Description of the task:
Extract from the entries below, exactly as given, only the lines from the line containing "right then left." to the line containing "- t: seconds", both lines included.

(Stored data)
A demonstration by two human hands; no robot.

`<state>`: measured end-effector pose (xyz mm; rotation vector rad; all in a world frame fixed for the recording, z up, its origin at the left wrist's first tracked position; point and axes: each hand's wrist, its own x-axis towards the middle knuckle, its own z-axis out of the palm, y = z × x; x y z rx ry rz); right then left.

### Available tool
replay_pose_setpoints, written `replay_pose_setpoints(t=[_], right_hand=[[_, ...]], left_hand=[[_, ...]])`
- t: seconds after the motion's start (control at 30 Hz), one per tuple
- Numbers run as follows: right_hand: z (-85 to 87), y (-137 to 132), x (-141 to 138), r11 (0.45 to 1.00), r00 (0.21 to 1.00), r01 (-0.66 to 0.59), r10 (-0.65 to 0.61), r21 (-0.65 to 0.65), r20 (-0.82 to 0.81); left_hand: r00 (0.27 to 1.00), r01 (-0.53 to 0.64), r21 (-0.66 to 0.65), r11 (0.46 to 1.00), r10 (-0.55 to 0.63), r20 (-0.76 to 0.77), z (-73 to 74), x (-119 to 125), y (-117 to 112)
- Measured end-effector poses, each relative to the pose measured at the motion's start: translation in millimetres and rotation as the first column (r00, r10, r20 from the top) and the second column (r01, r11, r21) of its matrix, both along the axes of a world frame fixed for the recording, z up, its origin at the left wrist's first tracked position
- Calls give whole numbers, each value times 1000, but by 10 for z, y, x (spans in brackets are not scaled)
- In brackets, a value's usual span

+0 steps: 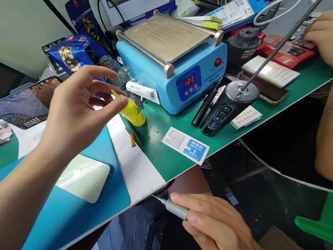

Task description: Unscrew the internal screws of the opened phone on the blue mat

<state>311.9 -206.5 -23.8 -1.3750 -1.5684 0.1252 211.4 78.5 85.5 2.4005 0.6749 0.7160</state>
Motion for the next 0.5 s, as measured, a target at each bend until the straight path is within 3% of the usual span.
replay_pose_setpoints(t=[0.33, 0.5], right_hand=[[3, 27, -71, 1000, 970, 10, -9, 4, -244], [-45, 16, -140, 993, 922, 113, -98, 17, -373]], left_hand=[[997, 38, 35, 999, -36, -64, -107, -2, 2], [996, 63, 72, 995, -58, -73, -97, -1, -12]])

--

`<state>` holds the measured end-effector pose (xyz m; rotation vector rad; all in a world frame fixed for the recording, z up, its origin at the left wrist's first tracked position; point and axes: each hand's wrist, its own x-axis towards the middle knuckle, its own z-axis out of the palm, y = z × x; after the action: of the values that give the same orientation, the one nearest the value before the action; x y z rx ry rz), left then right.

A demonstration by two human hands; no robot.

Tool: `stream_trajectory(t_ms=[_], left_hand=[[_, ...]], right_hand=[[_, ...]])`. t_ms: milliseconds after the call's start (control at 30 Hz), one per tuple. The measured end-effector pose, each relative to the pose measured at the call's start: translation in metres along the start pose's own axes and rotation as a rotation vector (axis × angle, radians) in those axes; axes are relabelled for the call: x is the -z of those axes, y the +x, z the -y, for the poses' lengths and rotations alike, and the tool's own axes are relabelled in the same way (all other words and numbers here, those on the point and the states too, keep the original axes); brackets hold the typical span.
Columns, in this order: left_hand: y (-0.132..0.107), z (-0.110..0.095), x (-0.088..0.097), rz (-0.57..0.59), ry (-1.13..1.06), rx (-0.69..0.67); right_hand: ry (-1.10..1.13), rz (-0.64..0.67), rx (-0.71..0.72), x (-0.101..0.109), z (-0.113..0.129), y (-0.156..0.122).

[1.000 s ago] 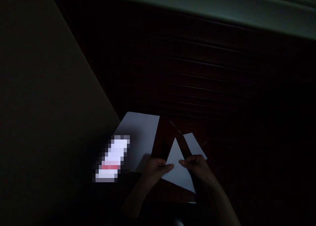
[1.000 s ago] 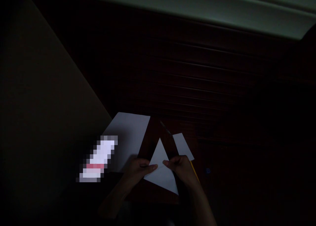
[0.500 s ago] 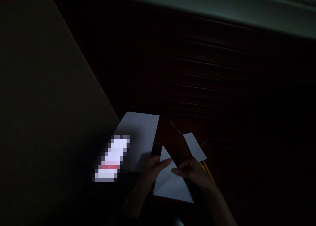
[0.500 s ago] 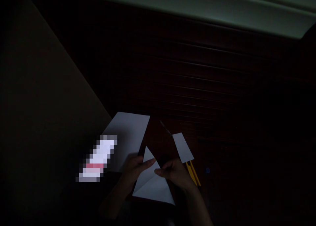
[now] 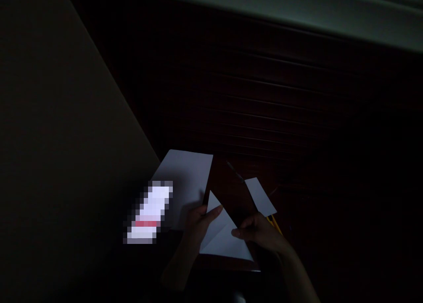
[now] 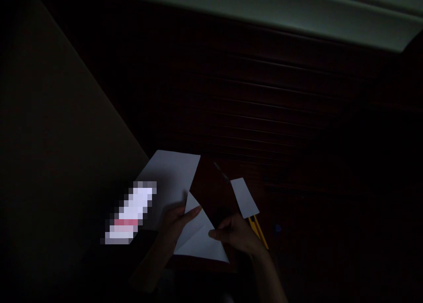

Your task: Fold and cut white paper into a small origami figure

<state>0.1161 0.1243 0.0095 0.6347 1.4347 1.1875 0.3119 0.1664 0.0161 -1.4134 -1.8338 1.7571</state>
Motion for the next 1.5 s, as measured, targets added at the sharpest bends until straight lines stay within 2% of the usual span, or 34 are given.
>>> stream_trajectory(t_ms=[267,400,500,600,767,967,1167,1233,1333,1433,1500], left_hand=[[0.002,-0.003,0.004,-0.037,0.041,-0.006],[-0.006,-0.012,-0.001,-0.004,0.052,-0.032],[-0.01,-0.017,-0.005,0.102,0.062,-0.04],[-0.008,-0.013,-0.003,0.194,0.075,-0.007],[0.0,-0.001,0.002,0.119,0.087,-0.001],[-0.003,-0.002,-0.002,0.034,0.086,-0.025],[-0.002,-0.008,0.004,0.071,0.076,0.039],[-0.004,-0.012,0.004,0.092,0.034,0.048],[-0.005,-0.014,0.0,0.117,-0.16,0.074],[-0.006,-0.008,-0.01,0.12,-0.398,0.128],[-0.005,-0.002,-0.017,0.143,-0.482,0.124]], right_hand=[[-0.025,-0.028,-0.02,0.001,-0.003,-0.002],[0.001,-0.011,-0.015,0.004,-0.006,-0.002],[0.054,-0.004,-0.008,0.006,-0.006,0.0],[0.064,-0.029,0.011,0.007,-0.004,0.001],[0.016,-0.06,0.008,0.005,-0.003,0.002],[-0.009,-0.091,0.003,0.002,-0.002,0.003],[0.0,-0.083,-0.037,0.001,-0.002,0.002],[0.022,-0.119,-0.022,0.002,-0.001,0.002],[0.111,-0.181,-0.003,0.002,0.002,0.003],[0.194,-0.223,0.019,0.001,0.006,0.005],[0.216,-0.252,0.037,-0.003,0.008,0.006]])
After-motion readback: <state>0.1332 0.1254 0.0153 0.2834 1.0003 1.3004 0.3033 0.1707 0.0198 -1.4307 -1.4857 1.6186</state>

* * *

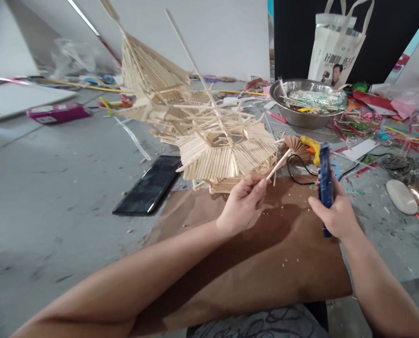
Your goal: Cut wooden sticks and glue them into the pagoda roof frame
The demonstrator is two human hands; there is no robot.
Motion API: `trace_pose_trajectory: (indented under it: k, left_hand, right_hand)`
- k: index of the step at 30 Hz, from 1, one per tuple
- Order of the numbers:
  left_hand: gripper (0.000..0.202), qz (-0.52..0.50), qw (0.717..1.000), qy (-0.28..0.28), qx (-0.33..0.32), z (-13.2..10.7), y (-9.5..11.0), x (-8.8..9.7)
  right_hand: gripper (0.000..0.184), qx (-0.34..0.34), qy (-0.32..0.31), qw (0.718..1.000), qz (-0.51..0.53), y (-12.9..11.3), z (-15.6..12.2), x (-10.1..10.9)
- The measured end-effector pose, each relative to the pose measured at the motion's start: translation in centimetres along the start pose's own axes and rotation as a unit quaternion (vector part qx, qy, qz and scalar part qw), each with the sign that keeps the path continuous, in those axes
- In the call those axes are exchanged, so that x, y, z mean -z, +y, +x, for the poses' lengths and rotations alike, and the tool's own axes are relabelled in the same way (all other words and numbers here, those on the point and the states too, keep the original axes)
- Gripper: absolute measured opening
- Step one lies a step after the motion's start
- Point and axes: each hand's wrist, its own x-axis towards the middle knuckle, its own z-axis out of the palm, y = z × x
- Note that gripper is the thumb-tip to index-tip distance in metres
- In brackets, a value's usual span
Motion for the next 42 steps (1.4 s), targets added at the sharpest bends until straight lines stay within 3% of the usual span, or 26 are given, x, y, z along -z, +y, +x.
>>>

Output of the task:
`<state>`: measured end-effector pose (xyz mm; rotation vector rad; all in a world frame fixed for the recording, z up, its origin at the left wrist's first tracked position; point and axes: each hand's wrist, its own x-axis towards the middle knuckle, its own z-axis out of the palm, y = z × x; x y z rx ry rz); right then left.

### Available tool
replay_pose_setpoints, written `replay_pose_setpoints(t=[_], right_hand=[[_, ...]], left_hand=[[_, ...]])`
- t: seconds after the motion's start (control at 30 Hz), one per tuple

This answer is complete.